Thursday, October 19, 2006

La Boheme

Just returned from a fascinating evening. The Opera Company of Philadelphia, in anticipation of its new season, invited last year's subscribers (including yours truly) to a rehearsal of this year's production of La Boheme (which opens on Oct 27th). It was a stage rehearsal - the performers were in street clothes, a piano filled in for the orchestra, and the performance, interrupted time and time again for retakes, only got as far as the end of Act Two. Still, the Impressionist inspired sets were on full display, and the music, though far from perfect, was pleasant.

It was a fairly chaotic rehearsal. Cues were missed, props fell apart, parts of the set went missing. The curtain came down too fast, went up too slowly. Backstage technicians conducted tests with the lighting while the principals sang, so that random light effects flitted about the stage like bats. At one point 'Rodolfo' broke off in the middle of a passionate aria to complain about the noise backstage. It was a rare insight into the raw, messy business of putting an opera performance together - the meticulousness, the detail, the split-second coordination - the kind of things that work so effortlessly on the night that you don't even notice them.

And yet. In the middle of all this confusion, there was that moment when a single spotlight picked out the frail form of a girl [1] on the darkened stage and a tentative ripple of notes prefigured a wounded bird of a voice singing 'Si mi chiamano Mimi'. And suddenly it didn't matter that Rodolfo was wearing sneakers or that you could see the technicians in the wings furiously taking notes - the trembling wistfulness of Puccini flooded the room, the aching beauty of the music that rose above the trappings of sets and costumes, like a dying girl breaking free of her sordid life.
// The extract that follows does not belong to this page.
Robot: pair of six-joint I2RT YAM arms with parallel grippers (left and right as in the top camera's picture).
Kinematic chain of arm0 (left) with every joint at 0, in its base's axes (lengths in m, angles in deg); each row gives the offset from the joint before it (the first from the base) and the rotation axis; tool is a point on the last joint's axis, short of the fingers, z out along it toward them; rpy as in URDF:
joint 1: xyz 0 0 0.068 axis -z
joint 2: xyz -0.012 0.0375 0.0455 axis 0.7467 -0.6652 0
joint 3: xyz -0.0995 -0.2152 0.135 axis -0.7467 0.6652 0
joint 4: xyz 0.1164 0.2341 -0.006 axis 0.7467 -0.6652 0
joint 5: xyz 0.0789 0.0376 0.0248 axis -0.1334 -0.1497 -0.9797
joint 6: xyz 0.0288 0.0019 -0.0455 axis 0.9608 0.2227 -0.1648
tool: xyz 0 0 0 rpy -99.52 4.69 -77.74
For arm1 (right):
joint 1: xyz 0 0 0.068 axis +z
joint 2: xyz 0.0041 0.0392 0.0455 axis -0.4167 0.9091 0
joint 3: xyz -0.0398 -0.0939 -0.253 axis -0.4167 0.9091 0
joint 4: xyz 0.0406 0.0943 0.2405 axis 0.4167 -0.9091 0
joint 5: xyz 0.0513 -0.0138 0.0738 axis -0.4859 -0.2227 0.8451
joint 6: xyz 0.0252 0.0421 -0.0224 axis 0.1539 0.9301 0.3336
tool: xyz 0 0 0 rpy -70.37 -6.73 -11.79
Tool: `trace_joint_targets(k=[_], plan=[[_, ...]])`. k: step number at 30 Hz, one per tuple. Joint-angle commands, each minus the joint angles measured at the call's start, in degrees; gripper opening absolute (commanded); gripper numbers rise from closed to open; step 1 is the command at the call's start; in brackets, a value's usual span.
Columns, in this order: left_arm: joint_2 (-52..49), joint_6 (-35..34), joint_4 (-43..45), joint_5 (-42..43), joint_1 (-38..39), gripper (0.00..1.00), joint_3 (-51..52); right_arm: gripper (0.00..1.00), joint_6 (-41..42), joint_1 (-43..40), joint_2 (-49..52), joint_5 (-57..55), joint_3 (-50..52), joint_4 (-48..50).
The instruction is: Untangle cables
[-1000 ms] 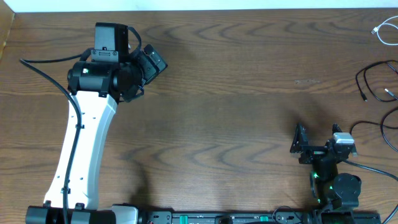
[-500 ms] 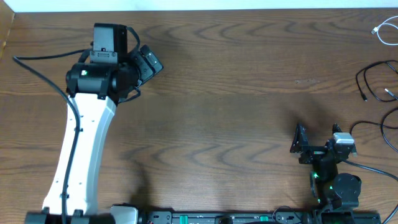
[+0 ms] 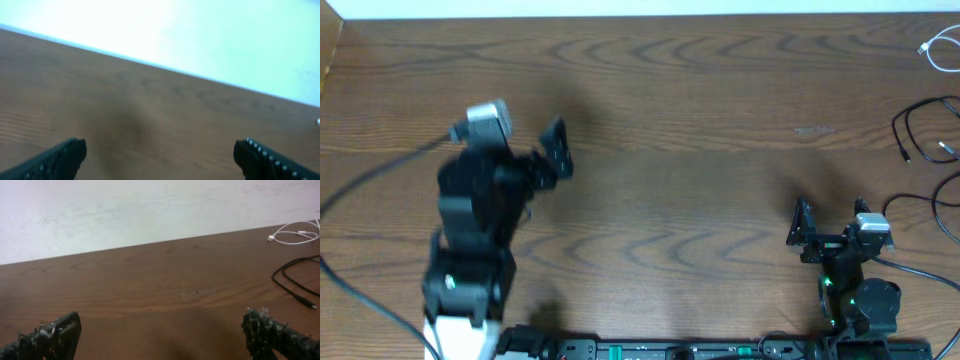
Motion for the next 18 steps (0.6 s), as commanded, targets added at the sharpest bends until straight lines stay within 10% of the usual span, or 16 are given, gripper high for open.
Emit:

The fact that it was La Boheme helped, of course. A similar rehearsal of, say, Aida would have seemed ridiculous; here, though, the stripped down quality of the scene gave Puccini's opera an authenticity, a realism, that more polished performances of it often lack. As though the unadorned setting was indeed Rodolfo's garret, and the constant back and forth of the rehearsal a metaphor for the artist's creative struggle. The entire experience, complete with an unseen director bellowing instructions over the sound system, was like being part of a Fellini movie, that is to say, part of that struggling, constructed fantasy that we call life.

[1] Of all opera parts, Mimi is the one that most cries out for frailty. One can imagine a Rubensesque Aida or a plump Suzanne (and the very name Brunhilde seems to demand a certain buxomness), but the very idea of a corpulent Mimi is grotesque.

5 comments:

xyz said...

Falstaff, you have some nice stuff on your blog. But, something that has had me curious for very long- what's 2x3x7? It brings to my mind saat sakkam trechalis.

Anonymous said...

Query the expression/math in google and you'll know. :D

xyz said...

the questionless answer to life, the universe and everything?!??

or is it really something that has no meaning, a bit of randomness to grow attached to?

MockTurtle said...

"...the trembling wistfulness of Puccini flooded the room, the aching beauty of the music that rose above the trappings of sets and costumes, like a dying girl breaking free of her sordid life."
Unusual analogy. Were you thinking of the Little Match Girl when you wrote that?